▸ **ACTIVITY**:
Word for word and without images, reproduce the listing that follows.

****

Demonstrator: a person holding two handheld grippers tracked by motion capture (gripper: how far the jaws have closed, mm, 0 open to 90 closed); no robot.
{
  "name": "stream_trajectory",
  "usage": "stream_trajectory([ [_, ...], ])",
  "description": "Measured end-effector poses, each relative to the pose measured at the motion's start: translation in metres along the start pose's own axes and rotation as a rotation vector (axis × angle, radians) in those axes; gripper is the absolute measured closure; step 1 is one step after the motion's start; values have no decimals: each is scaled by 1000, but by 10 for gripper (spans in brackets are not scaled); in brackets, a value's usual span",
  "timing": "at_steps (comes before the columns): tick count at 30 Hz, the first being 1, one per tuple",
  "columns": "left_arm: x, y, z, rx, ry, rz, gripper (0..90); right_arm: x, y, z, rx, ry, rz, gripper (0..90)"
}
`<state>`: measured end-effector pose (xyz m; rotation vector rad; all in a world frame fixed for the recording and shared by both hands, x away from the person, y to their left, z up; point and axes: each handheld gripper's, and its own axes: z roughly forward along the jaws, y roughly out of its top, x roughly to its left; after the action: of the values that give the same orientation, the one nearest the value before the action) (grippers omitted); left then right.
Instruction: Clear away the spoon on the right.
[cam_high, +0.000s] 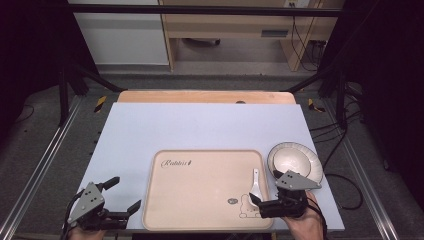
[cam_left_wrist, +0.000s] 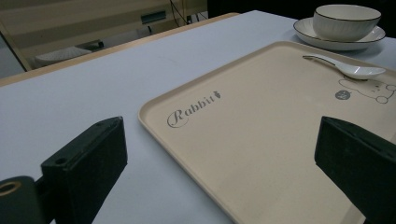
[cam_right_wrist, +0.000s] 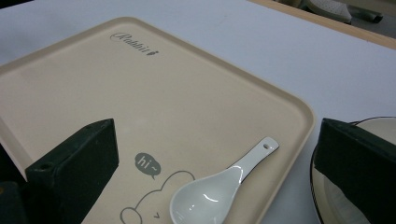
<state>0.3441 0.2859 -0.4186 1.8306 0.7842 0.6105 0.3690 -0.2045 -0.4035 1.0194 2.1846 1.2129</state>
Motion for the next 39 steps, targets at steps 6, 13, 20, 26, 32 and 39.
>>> stream_trajectory([
  [6, 0, 0, 0, 0, 0, -1, 20, 0, -4, -6, -20, -4, -9, 1],
  [13, 0, 0, 0, 0, 1, -1, 20, -1, -8, -15, -52, -5, -7, 1],
  [20, 0, 0, 0, 1, 2, -1, 20, -3, -13, -21, -55, -12, 5, 1],
  [26, 0, 0, 0, 2, 4, -1, 20, -4, -17, -25, -58, -27, 9, 1],
  [32, 0, 0, 1, 4, 5, -1, 20, -6, -22, -30, -63, -36, 24, 1],
  [39, 0, 0, 1, 7, 6, 1, 20, -8, -28, -34, -58, -48, 30, 1],
])
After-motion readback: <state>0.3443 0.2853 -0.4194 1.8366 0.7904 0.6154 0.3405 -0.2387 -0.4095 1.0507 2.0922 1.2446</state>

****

▸ **RESULT OF THIS TASK**:
Demonstrator: a person holding two handheld grippers tracked by motion capture (gripper: how far the jaws have closed, mm, 0 open to 90 closed); no robot.
{
  "name": "stream_trajectory",
  "usage": "stream_trajectory([ [_, ...], ])",
  "description": "Measured end-effector poses, each relative to the pose measured at the motion's start: translation in metres along the start pose's own axes and rotation as a rotation vector (axis × angle, radians) in those axes; gripper is the absolute measured closure; step 1 is one step after the motion's start; values have no decimals: each is scaled by 1000, but by 10 for gripper (spans in brackets are not scaled); in brackets, a value's usual span",
  "timing": "at_steps (comes before the columns): tick count at 30 Hz, the first being 1, one per tuple",
  "columns": "left_arm: x, y, z, rx, ry, rz, gripper (0..90); right_arm: x, y, z, rx, ry, rz, gripper (0..90)"
}
`<state>`: measured end-effector pose (xyz m; rotation vector rad; all in a world frame fixed for the recording and shared by both hands, x away from the person, y to their left, z up; point and axes: each handheld gripper's, and its own axes: z roughly forward along the jaws, y roughly out of its top, x roughly to its left; after the action: of the values that give the same orientation, the one nearest the value before the action) (grippers omitted); left then right.
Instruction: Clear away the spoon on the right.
[cam_high, +0.000s] 
[cam_left_wrist, +0.000s] 
[cam_right_wrist, +0.000s] 
<state>0.3441 0.2859 -0.4186 1.8306 0.7842 0.6105 0.3690 -0.2045 -0.4035 1.0194 2.1846 1.2129</state>
Motion for the next 39 steps, targets at steps 6, 13, 20, 26, 32 and 39.
>>> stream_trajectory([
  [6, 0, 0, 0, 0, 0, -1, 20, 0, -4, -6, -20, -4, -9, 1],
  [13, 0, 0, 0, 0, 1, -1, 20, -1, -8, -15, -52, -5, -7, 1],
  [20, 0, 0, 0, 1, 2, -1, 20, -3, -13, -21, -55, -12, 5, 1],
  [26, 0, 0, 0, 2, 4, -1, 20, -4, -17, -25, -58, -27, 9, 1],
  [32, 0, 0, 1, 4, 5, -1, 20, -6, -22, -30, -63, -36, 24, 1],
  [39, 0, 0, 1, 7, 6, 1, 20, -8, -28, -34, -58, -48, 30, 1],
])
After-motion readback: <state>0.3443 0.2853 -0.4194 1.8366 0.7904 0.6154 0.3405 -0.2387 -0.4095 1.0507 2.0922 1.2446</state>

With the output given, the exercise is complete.